- About this task -
Everything in the listing below must be set down again exactly, apart from the pictures.

- Dataset content -
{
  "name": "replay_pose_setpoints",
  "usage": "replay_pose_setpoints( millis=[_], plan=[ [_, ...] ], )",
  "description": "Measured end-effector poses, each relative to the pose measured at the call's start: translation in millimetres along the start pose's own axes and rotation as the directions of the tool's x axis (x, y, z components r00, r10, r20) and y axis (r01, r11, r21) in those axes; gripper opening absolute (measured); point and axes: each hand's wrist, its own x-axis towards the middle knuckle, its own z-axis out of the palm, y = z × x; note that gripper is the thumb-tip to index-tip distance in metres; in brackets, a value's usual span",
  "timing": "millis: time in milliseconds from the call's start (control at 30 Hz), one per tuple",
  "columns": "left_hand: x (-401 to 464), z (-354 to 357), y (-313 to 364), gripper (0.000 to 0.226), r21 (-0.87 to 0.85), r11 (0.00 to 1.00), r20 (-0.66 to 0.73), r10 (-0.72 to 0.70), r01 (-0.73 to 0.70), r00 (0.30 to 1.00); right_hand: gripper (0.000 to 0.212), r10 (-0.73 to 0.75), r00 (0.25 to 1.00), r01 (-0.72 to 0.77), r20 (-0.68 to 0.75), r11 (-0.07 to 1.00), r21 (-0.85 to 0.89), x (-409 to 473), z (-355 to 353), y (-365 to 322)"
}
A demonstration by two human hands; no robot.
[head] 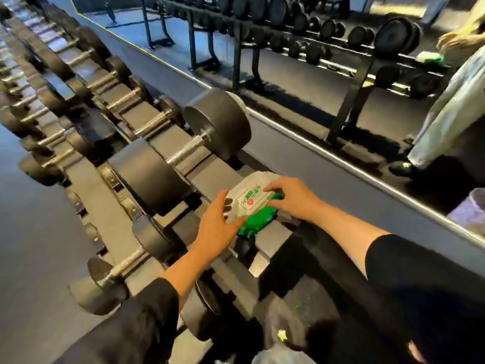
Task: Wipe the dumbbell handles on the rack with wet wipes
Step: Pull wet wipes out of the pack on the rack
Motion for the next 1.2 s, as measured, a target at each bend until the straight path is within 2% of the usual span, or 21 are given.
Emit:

- Answer for this exercise -
{
  "name": "replay_pose_setpoints",
  "usage": "replay_pose_setpoints( millis=[_], plan=[ [_, ...] ], )",
  "description": "Measured end-effector poses, each relative to the pose measured at the call's start: translation in millimetres along the start pose's own axes and rotation as the directions of the tool's x axis (x, y, z components r00, r10, r20) and y axis (r01, r11, r21) in those axes; gripper opening absolute (measured); point and axes: each hand's wrist, its own x-axis towards the middle knuckle, its own z-axis out of the palm, y = z × x; note that gripper is the thumb-tip to index-tip distance in metres; in brackets, a value's usual span",
  "timing": "millis: time in milliseconds from the call's start (control at 30 Hz), one per tuple",
  "columns": "left_hand: x (-401 to 464), z (-354 to 357), y (-313 to 364), gripper (0.000 to 0.226), r21 (-0.87 to 0.85), r11 (0.00 to 1.00), r20 (-0.66 to 0.73), r10 (-0.72 to 0.70), r01 (-0.73 to 0.70), r00 (0.30 to 1.00); right_hand: gripper (0.000 to 0.212), r10 (-0.73 to 0.75), r00 (0.25 to 1.00), r01 (-0.72 to 0.77), r20 (-0.68 to 0.75), r11 (-0.07 to 1.00), r21 (-0.85 to 0.89), x (-409 to 473), z (-355 to 353), y (-365 to 322)"
}
A demonstration by two human hands; no robot.
[head] 
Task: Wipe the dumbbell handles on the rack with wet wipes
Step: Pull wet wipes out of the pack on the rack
Motion for the next 1.2 s, as measured, a target at each bend until the straight path is within 2% of the usual span, or 21 are given.
Emit:

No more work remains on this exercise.